Google Product Forums

Re: Approximate number of pages indexed

oslegov Aug 27, 2009 8:37 AM
Posted in group: Google Custom Search

Categories: Indexing and Results :

Hello Audiophile:

We've run into this issue too and I've been at this since about April with well over 100 URL's being crawled.  At our high point we were at nearly 200,000 pages listed in our indexing statistic.  We're now at zero.  I have asked about this twice in this forum in the past 4 months and have not received an answer from a Google employee.  My guess is that they're very reluctant to get concrete about how the indexing works even though those of us depending on this tool for enterprise or near enterprise purposes it would be nice to get some answers.  As there are three of us having this discussion now about this very issue it would nice to get some sort of official answer from Google--even along the lines of "this is a question about proprietary practices that we're not able to answer at this time."  ARE YOU LISTENING GOOGLE?

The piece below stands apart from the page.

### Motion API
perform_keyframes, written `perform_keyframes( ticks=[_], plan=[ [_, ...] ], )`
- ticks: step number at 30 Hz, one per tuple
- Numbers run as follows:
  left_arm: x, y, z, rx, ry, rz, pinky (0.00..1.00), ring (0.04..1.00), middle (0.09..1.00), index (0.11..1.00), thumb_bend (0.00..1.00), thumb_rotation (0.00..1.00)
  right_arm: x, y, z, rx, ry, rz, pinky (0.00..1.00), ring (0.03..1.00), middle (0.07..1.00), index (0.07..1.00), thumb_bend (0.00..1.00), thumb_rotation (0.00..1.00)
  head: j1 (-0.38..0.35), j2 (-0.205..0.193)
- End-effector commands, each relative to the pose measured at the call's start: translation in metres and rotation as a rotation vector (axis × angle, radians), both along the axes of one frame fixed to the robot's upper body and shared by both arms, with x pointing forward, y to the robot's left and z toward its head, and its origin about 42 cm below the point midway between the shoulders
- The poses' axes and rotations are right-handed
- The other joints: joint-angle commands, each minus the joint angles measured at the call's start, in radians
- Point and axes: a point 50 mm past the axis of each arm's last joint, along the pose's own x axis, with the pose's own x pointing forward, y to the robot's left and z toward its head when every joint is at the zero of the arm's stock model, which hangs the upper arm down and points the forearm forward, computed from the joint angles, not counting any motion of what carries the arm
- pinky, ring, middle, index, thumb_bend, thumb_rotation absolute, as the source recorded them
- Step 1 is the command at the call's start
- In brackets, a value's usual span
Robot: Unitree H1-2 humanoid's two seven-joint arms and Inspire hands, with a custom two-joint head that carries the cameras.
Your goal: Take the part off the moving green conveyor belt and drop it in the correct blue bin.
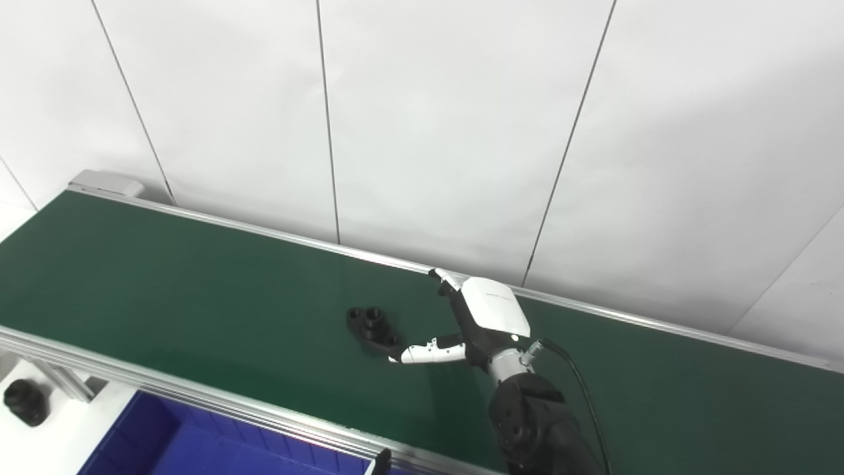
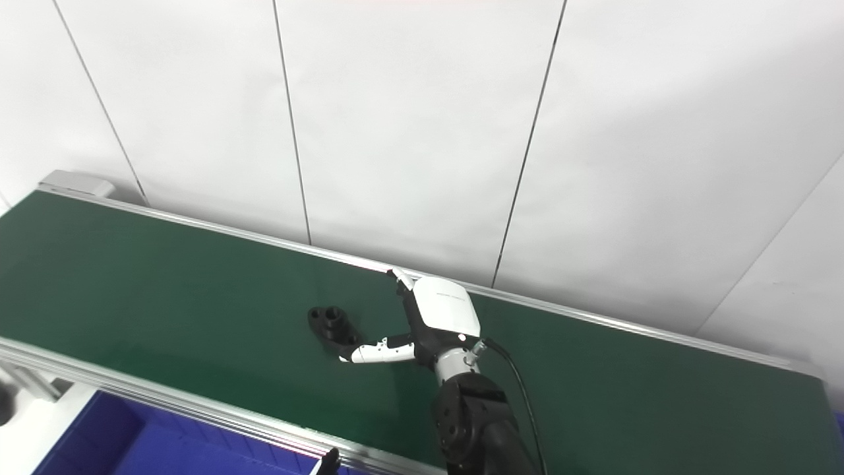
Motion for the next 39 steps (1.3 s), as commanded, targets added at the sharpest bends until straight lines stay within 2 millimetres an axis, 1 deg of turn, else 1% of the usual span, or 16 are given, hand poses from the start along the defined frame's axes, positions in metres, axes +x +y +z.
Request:
perform_keyframes(
  ticks=[1, 6, 9, 10, 13, 18, 20, 24, 25, 26, 28, 29, 30, 32, 35, 39],
  plan=[
    [-0.004, -0.059, 0.02, -0.158, -0.036, -0.006, 1.0, 0.991, 1.0, 1.0, 0.96, 0.98, 0.007, 0.022, 0.023, 0.056, -0.058, 0.018, 0.58, 0.719, 0.791, 0.893, 1.0, 0.66, 0.002, 0.001],
    [-0.005, -0.064, 0.022, -0.157, -0.045, -0.004, 1.0, 1.0, 1.0, 1.0, 0.91, 0.96, 0.011, 0.029, 0.018, 0.089, 0.013, 0.005, 0.56, 0.712, 0.795, 0.882, 1.0, 0.66, 0.018, 0.009],
    [-0.005, -0.066, 0.023, -0.16, -0.05, -0.007, 1.0, 1.0, 1.0, 1.0, 0.88, 0.95, 0.012, 0.034, 0.014, 0.08, 0.033, 0.017, 0.47, 0.589, 0.695, 0.832, 1.0, 0.67, 0.024, 0.012],
    [-0.005, -0.067, 0.024, -0.163, -0.049, -0.008, 1.0, 1.0, 1.0, 1.0, 0.88, 0.95, 0.012, 0.037, 0.012, 0.072, 0.039, 0.019, 0.46, 0.583, 0.691, 0.83, 1.0, 0.67, 0.032, 0.015],
    [-0.005, -0.071, 0.026, -0.17, -0.049, -0.006, 1.0, 1.0, 1.0, 1.0, 0.87, 0.94, 0.009, 0.043, 0.004, 0.068, 0.063, 0.015, 0.38, 0.484, 0.605, 0.791, 1.0, 0.64, 0.044, 0.018],
    [-0.007, -0.079, 0.028, -0.175, -0.049, -0.008, 1.0, 1.0, 1.0, 1.0, 0.86, 0.94, 0.006, 0.045, -0.013, 0.077, 0.11, -0.018, 0.3, 0.39, 0.527, 0.765, 0.99, 0.6, 0.074, 0.022],
    [-0.008, -0.081, 0.029, -0.181, -0.051, -0.009, 1.0, 1.0, 1.0, 1.0, 0.84, 0.94, 0.004, 0.047, -0.018, 0.075, 0.118, -0.028, 0.3, 0.401, 0.539, 0.761, 0.97, 0.6, 0.082, 0.024],
    [-0.01, -0.088, 0.034, -0.195, -0.048, -0.002, 1.0, 1.0, 1.0, 1.0, 0.83, 0.94, -0.002, 0.056, -0.027, 0.017, 0.059, -0.029, 0.27, 0.36, 0.499, 0.733, 0.95, 0.6, 0.099, 0.028],
    [-0.01, -0.089, 0.035, -0.197, -0.049, -0.002, 1.0, 1.0, 1.0, 1.0, 0.82, 0.94, -0.003, 0.057, -0.03, -0.013, 0.033, -0.025, 0.24, 0.331, 0.469, 0.713, 0.88, 0.59, 0.101, 0.029],
    [-0.011, -0.091, 0.035, -0.197, -0.048, -0.002, 1.0, 1.0, 1.0, 1.0, 0.81, 0.94, -0.004, 0.058, -0.032, -0.044, 0.004, -0.021, 0.24, 0.32, 0.459, 0.706, 0.85, 0.59, 0.103, 0.029],
    [-0.012, -0.092, 0.037, -0.191, -0.04, -0.001, 0.99, 1.0, 1.0, 1.0, 0.81, 0.94, -0.004, 0.058, -0.04, -0.091, -0.041, -0.018, 0.19, 0.264, 0.396, 0.687, 0.74, 0.52, 0.107, 0.031],
    [-0.013, -0.093, 0.038, -0.188, -0.037, 0.0, 0.98, 1.0, 1.0, 1.0, 0.82, 0.95, -0.004, 0.057, -0.043, -0.106, -0.055, -0.019, 0.15, 0.217, 0.336, 0.665, 0.68, 0.4, 0.11, 0.032],
    [-0.013, -0.093, 0.038, -0.184, -0.035, 0.003, 0.97, 1.0, 1.0, 1.0, 0.82, 0.95, -0.003, 0.056, -0.047, -0.125, -0.07, -0.015, 0.13, 0.193, 0.304, 0.634, 0.65, 0.32, 0.11, 0.032],
    [-0.014, -0.094, 0.039, -0.181, -0.034, 0.007, 0.96, 1.0, 1.0, 1.0, 0.82, 0.96, -0.003, 0.054, -0.051, -0.15, -0.089, -0.01, 0.09, 0.146, 0.236, 0.52, 0.54, 0.17, 0.112, 0.033],
    [-0.015, -0.095, 0.04, -0.173, -0.034, 0.005, 0.95, 1.0, 1.0, 1.0, 0.79, 0.96, -0.004, 0.051, -0.06, -0.206, -0.099, -0.009, 0.07, 0.135, 0.219, 0.49, 0.52, 0.15, 0.115, 0.033],
    [-0.016, -0.095, 0.04, -0.173, -0.03, 0.001, 0.95, 1.0, 1.0, 1.0, 0.78, 0.97, -0.005, 0.05, -0.066, -0.233, -0.111, -0.011, 0.07, 0.137, 0.226, 0.488, 0.52, 0.16, 0.114, 0.034]
  ],
)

Here's my best guess based on experience and limited testing: There's a CSE index and a Google Main index.  Over time and  as long as you have pages that are eligible for PageRank, Google is grabbing pages from your CSE and adding them to their Main index.  As Google's crawlers  pass through and grab these pages  for Google Main your CSE's indexing statistic decreases.  Performance wise you're not going to notice much of a difference as Google's Main index is always available to your CSE (this is documented in a couple of places).  In other words--I've learned to stop worrying about that CSE  indexing stat because it just doesn't reflect what's available results wise to my users.  My CSE is used by a giant domain with thousands of users a day for a pretty large entity. We just switched from maintaining our own server based solution and the CSE performs far better than a far more expensive solution and we have tested it with objective criteria over time.  That said I'd sleep a little better at night if this indexing process were explained better officially.